■ **ACTIVITY**
Your answer must hold only the lines below from the line containing "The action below" through the line containing "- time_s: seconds", each reproduced exactly.

*** Opening THE RECORDS ***

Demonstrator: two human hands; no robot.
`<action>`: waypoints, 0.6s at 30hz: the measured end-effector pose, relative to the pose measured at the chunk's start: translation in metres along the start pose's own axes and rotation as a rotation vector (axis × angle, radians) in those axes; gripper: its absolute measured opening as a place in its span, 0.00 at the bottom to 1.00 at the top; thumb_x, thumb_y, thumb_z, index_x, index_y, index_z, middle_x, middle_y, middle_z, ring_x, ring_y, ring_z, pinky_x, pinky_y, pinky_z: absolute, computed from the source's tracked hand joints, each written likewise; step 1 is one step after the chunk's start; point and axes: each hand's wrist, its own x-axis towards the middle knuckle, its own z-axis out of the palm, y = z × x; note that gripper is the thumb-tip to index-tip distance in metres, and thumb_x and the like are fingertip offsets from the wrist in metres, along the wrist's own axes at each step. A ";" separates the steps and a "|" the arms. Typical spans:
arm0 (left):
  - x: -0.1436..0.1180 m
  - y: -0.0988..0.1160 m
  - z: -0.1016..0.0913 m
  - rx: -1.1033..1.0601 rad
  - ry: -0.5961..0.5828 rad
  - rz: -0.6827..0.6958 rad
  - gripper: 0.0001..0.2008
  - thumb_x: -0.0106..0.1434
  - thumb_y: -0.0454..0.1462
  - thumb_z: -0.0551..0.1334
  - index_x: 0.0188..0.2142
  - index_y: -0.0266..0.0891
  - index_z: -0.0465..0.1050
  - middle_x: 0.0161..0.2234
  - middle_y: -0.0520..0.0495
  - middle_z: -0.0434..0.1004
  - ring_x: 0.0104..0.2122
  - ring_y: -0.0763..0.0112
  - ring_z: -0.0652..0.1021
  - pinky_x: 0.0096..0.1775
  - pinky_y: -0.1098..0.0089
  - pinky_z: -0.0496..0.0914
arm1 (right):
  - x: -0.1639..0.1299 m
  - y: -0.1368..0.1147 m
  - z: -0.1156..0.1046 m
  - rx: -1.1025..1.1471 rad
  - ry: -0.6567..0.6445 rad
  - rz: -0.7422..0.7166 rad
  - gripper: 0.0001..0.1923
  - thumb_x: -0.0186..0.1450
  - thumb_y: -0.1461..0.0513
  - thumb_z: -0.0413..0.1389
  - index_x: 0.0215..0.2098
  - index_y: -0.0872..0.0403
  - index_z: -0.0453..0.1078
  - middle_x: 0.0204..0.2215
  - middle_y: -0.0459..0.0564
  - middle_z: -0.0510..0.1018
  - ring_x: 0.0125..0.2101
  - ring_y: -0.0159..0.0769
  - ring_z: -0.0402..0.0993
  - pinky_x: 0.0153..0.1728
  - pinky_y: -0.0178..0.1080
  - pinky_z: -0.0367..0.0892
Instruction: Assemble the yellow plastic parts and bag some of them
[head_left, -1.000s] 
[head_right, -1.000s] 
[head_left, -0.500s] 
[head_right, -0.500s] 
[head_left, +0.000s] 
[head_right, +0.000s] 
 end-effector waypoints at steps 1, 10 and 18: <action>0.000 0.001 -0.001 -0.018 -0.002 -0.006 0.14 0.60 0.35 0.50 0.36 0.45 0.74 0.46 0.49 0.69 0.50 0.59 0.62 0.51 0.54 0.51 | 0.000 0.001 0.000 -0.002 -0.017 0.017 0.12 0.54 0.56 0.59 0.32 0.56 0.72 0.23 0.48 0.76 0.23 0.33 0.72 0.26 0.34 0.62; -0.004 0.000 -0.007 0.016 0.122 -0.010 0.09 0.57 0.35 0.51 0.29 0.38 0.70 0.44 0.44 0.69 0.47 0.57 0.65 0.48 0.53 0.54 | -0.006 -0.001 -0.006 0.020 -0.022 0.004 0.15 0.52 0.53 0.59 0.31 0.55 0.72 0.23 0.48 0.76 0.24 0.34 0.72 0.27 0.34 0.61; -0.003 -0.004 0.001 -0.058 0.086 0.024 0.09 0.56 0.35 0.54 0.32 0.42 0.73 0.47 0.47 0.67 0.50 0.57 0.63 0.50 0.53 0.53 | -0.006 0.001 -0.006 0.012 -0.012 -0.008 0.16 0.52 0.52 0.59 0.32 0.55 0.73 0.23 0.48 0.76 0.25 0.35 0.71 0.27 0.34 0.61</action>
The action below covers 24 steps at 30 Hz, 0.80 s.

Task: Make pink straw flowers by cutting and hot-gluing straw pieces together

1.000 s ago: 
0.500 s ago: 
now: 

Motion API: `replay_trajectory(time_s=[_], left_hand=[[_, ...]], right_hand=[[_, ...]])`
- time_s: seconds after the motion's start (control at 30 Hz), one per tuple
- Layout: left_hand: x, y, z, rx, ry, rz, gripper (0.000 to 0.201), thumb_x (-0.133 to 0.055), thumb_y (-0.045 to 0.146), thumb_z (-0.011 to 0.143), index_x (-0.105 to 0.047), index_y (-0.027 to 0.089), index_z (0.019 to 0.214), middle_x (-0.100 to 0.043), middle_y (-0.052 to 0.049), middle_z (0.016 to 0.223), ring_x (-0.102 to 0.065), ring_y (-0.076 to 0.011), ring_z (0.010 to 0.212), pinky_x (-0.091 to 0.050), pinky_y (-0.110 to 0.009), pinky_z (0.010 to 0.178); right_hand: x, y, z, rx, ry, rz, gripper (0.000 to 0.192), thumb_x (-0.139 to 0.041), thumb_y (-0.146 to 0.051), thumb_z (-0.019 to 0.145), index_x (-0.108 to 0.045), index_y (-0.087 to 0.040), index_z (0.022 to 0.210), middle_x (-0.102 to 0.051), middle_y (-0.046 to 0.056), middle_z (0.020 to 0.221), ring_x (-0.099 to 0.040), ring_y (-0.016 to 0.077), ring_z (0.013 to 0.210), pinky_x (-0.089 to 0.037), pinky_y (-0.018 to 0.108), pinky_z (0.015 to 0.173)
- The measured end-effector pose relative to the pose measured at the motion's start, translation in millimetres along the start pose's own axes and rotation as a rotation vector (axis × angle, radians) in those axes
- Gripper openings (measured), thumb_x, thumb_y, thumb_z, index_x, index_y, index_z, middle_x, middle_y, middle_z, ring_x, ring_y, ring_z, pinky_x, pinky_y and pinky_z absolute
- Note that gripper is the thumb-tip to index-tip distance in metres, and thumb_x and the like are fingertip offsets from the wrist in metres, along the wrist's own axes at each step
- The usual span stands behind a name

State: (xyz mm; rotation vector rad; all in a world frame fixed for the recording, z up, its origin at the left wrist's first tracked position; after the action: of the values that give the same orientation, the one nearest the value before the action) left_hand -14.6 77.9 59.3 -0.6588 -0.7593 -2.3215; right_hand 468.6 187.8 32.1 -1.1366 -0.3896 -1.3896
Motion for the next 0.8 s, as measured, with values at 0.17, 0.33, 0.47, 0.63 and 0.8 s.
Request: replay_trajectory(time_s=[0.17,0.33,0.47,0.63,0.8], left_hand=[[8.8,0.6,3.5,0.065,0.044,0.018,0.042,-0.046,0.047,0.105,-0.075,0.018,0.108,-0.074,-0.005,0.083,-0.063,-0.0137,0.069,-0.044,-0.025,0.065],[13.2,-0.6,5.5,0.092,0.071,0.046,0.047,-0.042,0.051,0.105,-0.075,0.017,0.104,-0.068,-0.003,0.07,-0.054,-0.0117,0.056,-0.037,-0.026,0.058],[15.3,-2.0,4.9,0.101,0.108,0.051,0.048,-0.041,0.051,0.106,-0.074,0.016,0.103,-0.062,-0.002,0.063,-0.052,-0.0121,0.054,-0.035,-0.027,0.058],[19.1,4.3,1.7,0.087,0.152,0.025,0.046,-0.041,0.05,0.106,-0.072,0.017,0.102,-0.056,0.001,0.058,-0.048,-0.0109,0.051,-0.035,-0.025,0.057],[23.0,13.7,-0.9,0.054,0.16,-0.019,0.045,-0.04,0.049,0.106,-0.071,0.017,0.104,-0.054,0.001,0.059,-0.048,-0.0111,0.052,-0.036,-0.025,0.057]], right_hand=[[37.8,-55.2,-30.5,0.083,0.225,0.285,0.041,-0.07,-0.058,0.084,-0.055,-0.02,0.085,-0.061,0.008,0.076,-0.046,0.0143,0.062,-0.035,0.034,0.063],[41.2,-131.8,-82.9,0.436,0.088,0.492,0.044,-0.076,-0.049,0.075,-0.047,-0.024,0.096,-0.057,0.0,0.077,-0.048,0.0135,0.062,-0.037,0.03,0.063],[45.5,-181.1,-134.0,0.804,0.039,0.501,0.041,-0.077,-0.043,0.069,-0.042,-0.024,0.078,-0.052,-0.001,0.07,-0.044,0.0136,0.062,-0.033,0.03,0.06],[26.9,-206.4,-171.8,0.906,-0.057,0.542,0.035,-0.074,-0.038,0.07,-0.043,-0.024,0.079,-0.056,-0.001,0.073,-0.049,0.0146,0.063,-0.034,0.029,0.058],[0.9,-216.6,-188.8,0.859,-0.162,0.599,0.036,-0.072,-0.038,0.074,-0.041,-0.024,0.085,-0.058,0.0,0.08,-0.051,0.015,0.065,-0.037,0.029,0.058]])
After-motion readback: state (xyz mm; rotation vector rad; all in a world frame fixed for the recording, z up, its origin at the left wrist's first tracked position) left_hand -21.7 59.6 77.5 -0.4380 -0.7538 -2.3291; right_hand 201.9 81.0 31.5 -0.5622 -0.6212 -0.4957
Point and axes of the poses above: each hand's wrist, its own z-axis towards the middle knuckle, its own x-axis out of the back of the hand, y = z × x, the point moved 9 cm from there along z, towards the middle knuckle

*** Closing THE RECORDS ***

■ **FINISHED TASK**
The action below covers 24 steps at 30 Hz, 0.80 s.

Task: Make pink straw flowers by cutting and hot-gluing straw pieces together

1.000 s ago: 
0.500 s ago: 
now: 

Motion API: `replay_trajectory(time_s=[_], left_hand=[[_, ...]], right_hand=[[_, ...]])`
- time_s: seconds after the motion's start (control at 30 Hz), one per tuple

The full answer has been given.